We also find two important indications about the geographical situation of the Columns of Hercules with Herodotus. As this author tells us, the Greeks near the Euxine Pontos had positive information about the Columns of Hercules, which they said were outside the Euxine Pontos, near the big river named Oceanos (lib. IV. 8). And in another place Herodotus tells us about the Columns of Hercules as being located in the geographical region of the Istru.

“The Istru”, writes he, “begins its course in the lands of the Celts and flows through the middle of Europe, which it cuts in two parts. The Celts though, live beyond the Columns of Hercules, and are neighbours with the Cynesii, who are the most extreme people in the western parts of Europe. And the Istru flows into the sea near Istria, city which is inhabited by a Milesian colony” (lib. II. C. 33).

 

If the Columns of Hercules had been therefore situated on the southern parts of Iberia, between Africa and Europe, then neither the Greeks near the Euxine Pontos could have had in those times authentic knowledge about them, nor Herodotus could have written that the Celts lived beyond the Columns of Hercules, and finally, that beyond the Celts lived the Cynesii, the most extreme people in the western parts of Europe.

So, according with the geographical sources of Herodotus, the Columns of Hercules were not near the Iberian Sea, but in a continental region of Europe, near the Istru, on the eastern side of the Celts, or between the Celts and the Scythians, because, as Diodorus Siculus writes, the Celts were spread in more or less considerable large groups as far as Scythia (lib.
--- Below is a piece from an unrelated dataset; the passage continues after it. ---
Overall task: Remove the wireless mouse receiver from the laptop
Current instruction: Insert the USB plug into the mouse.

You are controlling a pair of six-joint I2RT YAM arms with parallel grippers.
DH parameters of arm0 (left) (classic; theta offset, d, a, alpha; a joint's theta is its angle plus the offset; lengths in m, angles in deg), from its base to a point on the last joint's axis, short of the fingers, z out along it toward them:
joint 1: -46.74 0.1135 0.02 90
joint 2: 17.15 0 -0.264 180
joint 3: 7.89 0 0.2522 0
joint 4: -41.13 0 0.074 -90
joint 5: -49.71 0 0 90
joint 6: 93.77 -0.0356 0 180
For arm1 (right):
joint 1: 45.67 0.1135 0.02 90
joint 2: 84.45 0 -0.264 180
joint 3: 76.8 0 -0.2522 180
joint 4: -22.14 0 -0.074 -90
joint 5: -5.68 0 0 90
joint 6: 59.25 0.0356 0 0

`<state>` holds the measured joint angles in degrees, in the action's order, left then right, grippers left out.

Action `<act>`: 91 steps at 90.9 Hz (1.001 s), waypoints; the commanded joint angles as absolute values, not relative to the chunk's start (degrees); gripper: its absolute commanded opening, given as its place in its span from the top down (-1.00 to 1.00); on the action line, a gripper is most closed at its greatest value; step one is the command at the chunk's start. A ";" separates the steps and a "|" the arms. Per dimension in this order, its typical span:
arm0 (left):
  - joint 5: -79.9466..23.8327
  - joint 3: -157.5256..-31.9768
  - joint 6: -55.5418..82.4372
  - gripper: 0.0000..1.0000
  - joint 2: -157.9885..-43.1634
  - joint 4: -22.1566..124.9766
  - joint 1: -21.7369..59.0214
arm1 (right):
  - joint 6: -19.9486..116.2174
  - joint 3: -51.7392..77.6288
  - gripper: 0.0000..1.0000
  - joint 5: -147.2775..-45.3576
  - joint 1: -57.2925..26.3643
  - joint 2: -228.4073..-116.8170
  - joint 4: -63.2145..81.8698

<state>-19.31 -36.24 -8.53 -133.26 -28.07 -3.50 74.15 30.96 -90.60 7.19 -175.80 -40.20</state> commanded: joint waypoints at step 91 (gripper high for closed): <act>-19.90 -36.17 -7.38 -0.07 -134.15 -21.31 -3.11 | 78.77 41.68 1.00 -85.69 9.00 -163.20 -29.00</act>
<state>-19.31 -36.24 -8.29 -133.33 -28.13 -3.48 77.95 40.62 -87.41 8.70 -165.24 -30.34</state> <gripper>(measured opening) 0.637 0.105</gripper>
III. 32. 1).

 

Another remarkable author from the 4th century a.d., the Roman poet Avienus, born at Volsinium in Etruria, ex proconsul of Africa and Achaia, summarizes this way the geographical and astronomical ideas of the ancients regarding the Columns of Hercules:

“In the extreme parts of the (known) earth rise up to the sky the Columns of Hercules, of a longish shape. Here is the place called Gadir, here the superb craggy Atlas rises, here the sky turns around a strong axle, here the hub of the earth and the universe is surrounded by clouds” (Descriptio orbis terrae, v. 98-104).

 

Cardines Mundi on the Atlas mountain, called also axis boreus, axis hyperboreus, polus Geticus, were, as we saw in the previous chapter, in the western parts of the Black Sea, on the territory of Roman Dacia. The Columns of Hercules belonged therefore, according to the ancient astronomical and geographical theories, to the boreal region.

This was also the tradition of the Romans, but a tradition difficult to understand in the times of Drus Germanicus. He had tried to find the Columns of Hercules near the Northern Sea.

Finally, the Pelasgian tribes of Asia Minor had preserved until Pausania’s times a historical reminiscence about Geryon, the king rich in admirable herds, who lived near Oceanos potamos, or near the Columns of Hercules. “The Lydians” writes Pausanias (lib. I. 35. 7) “tell that Geryon, Chrysaor’s son, lived near the torrent called Oceanos potamos and that there was his seat, in a mountain gap”.

 

So we have a positive fact, confirmed by legends, traditions and geographical descriptions, that the famous Columns of Hercules were situated north of Thrace, near the big river called in the following epochs Oceanos potamos or Istru.